Every line from the one containing "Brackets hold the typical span" to the one containing "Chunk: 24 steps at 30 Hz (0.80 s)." in the records below, both included, must be set down exactly, and no other line.

DATASET RECORDS:
—————

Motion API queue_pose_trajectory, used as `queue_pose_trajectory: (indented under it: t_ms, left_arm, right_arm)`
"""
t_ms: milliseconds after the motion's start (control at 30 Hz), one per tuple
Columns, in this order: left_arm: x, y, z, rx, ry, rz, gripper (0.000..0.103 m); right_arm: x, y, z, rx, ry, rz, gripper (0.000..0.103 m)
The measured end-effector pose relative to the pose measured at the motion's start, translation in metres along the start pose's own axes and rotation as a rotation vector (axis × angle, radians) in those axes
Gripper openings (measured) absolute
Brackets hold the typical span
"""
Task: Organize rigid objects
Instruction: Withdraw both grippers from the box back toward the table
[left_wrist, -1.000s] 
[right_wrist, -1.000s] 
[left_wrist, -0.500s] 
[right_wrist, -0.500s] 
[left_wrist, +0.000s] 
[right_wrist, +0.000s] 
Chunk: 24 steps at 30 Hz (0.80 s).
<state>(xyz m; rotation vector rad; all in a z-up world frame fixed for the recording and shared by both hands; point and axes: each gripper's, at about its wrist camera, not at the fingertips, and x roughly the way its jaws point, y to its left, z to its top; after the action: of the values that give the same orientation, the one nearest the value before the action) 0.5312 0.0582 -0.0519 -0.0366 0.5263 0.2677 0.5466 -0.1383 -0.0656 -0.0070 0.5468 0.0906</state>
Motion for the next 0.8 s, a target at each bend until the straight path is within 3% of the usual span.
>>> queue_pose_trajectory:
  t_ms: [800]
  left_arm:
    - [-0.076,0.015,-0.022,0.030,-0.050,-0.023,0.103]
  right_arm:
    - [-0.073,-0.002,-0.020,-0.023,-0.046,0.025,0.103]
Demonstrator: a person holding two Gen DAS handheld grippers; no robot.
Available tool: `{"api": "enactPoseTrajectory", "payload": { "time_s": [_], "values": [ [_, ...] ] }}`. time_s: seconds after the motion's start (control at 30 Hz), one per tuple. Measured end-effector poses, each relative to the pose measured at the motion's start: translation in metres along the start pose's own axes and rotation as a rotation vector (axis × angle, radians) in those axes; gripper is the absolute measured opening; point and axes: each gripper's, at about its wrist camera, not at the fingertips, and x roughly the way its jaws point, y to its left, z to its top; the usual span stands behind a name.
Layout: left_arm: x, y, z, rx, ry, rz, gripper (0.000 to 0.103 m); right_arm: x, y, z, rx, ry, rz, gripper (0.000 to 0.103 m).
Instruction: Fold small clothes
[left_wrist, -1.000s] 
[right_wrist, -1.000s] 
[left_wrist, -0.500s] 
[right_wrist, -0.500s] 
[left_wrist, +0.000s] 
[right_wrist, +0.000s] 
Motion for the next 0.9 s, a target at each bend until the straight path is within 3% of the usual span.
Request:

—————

WRITTEN SOLUTION:
Brackets hold the typical span
"""
Task: Organize rigid objects
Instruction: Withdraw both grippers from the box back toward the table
[left_wrist, -1.000s] 
[right_wrist, -1.000s] 
[left_wrist, -0.500s] 
[right_wrist, -0.500s] 
[left_wrist, +0.000s] 
[right_wrist, +0.000s] 
Chunk: 24 steps at 30 Hz (0.80 s).

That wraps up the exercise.